• Work item
Every line below is to be given again precisely; images are to be left out.

-- Opening Marker --

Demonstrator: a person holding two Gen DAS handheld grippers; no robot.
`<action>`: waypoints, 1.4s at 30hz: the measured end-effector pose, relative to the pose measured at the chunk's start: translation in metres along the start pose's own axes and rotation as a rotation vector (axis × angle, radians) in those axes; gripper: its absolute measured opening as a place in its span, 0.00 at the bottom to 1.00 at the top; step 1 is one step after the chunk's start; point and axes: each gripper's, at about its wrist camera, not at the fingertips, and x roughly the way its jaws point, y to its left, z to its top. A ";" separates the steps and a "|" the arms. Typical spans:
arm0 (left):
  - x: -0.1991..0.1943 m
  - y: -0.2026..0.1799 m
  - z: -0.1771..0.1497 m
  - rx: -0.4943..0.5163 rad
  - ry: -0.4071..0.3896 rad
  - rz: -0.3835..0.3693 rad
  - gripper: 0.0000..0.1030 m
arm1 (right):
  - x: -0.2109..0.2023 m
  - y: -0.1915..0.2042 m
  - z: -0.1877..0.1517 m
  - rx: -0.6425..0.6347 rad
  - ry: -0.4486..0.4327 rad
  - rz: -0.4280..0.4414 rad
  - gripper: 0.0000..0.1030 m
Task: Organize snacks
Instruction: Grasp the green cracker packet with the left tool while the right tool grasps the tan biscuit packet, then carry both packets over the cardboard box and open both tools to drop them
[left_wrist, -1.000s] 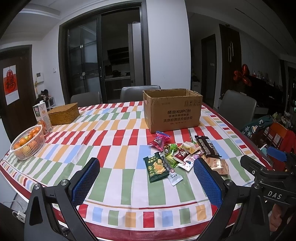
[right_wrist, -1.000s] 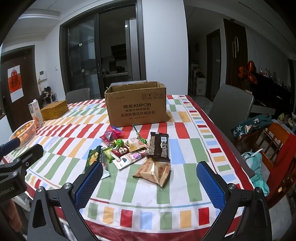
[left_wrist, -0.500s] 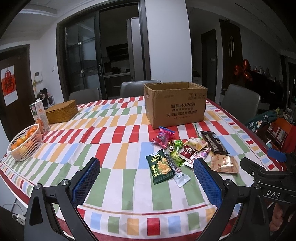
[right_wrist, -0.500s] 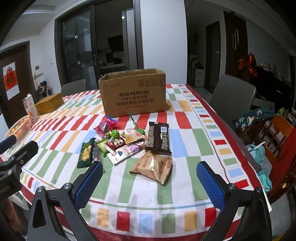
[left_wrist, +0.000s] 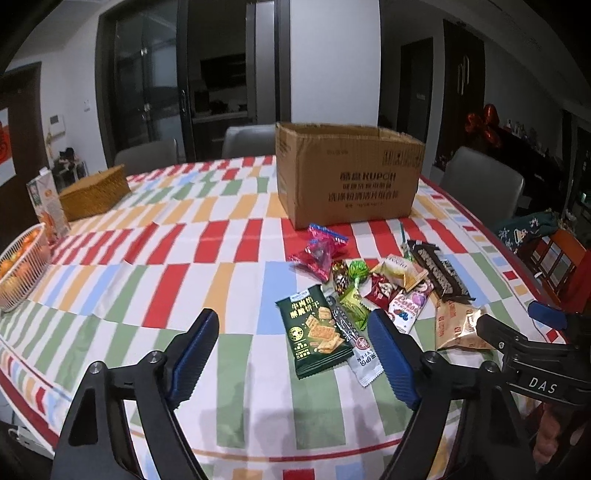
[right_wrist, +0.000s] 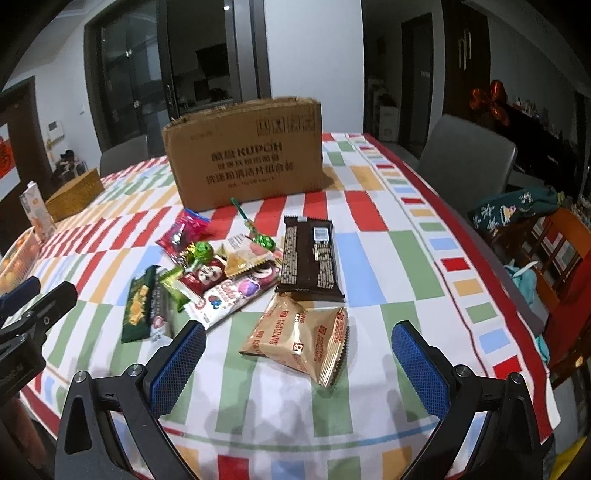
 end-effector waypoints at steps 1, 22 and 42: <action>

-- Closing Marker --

• Completed task
Demonstrator: a person holding two Gen DAS handheld grippers; no robot.
`<action>`: waypoints, 1.4s at 30hz: the measured end-effector pose, relative to the pose measured at the chunk's start: translation in metres along the start pose's own axes and rotation as a rotation vector (axis × angle, radians) in those axes; gripper: its absolute measured opening as a place in its span, 0.00 at the bottom to 1.00 at the top; step 1 is one step after the chunk's start; point and axes: each gripper's, at about its wrist camera, not at the fingertips, and x roughly the way its jaws point, y to its left, z to its top. A ";" separates the steps and a "|" the arms. Typical spans:
arm0 (left):
  - x: -0.1991..0.1943 m
  - y: -0.2026..0.1799 m
  - z: -0.1771..0.1497 m
  - rx: -0.4943..0.5163 rad
  - ry: -0.4071..0.3896 rad
  - rz: -0.3835..0.3693 rad
  - gripper: 0.0000..0.1030 m
arm1 (right):
  - x: -0.2109..0.2023 m
  - y: -0.1915..0.2042 m
  - z: -0.1877..0.1517 m
  - rx: -0.6425..0.6347 rad
  - ry: -0.4486..0.4327 rad
  - rz: -0.4280..0.4414 rad
  - gripper: 0.0000..0.1030 m
Task: Organize snacks
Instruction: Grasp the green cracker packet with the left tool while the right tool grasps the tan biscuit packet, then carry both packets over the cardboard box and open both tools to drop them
[left_wrist, -1.000s] 
[right_wrist, -1.000s] 
[left_wrist, -0.500s] 
[right_wrist, -0.500s] 
[left_wrist, +0.000s] 
[right_wrist, +0.000s] 
 end-effector waypoints at steps 1, 22 and 42: <action>

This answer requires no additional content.